COVID-19 has taken a major toll on the pharma industry’s ability to get medicines to patients on time and in full—and a lack of patient-centric supply chain strategies may be to blame—according to a new survey report from IDC.
“Prior to 2020, almost three quarters of manufacturers said their on-time, in-full [rate] exceeded 98 percent,” explains IDC Program Vice President and Supply Chain Strategies Practice Leader Simon Ellis, who presents the survey results in a new TraceLink on-demand webinar. “In 2020, it's fallen to 28 percent. That is a massive degradation of performance and we've seen it be quite persistent over the course of 2020.”

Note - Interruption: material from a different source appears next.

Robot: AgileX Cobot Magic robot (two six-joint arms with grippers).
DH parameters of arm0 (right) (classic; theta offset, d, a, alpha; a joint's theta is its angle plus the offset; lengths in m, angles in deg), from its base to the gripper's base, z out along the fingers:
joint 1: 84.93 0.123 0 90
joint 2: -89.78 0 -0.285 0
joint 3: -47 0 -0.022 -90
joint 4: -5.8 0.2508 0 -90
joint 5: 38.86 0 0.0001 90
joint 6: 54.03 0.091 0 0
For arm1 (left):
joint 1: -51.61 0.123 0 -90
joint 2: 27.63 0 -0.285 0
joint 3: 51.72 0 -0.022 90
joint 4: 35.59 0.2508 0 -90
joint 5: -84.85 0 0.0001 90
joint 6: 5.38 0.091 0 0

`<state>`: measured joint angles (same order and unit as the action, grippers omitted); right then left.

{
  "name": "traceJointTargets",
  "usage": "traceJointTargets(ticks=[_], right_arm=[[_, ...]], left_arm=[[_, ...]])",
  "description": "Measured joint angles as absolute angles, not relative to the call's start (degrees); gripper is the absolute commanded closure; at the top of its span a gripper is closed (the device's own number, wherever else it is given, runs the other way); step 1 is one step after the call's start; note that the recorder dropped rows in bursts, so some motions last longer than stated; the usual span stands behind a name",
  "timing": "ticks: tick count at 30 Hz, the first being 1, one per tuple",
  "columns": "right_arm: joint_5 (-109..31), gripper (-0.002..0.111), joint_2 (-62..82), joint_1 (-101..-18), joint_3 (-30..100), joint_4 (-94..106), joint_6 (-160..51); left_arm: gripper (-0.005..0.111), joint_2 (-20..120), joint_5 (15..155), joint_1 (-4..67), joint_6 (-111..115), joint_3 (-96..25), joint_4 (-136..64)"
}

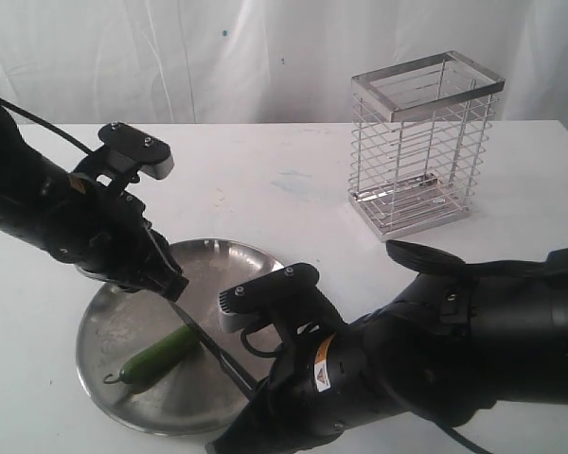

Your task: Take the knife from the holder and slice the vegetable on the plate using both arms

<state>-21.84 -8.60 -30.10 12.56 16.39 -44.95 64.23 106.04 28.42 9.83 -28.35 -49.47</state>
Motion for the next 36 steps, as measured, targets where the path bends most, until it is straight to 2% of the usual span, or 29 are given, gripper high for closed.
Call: traceJointTargets(ticks=[2,23,36], right_arm=[[-21.8,0.108,-8.6,-30.1,12.6,16.4,-44.9],[-21.9,0.108,-8.6,-30.1,12.6,16.6,-44.9],[-21.5,0.108,-8.8,-30.1,12.6,16.6,-44.9]], left_arm=[[0.107,65.0,105.6,28.4,9.8,-28.3,-51.3],[0.107,71.4,103.3,28.4,15.7,-28.3,-66.4],[0.107,80.9,100.3,28.3,18.1,-28.8,-69.1]])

The IDC and TraceLink survey of more than 500 companies across the end-to-end pharma supply chain reveals that some additional challenges created by COVID-19 include increased production and general supply chain costs, a rise in drug shortages, and a degradation of service levels to patients. The survey also finds that:
- 81% of respondents are reactive and expediting to meet demand.
- 66% of respondents have lost the ability to forecast demand.
- 65% of respondents can no longer accurately plan supply.
Taken together, these issues indicate a clear need for companies to adopt outside-in, patient-centric supply chain management strategies and take immediate steps to boost resiliency, according to Ellis and TraceLink Digital Transformation Strategist Roddy Martin, who co-hosts the webinar. Today, only 10% of pharma companies are actively embracing patient-centric approaches.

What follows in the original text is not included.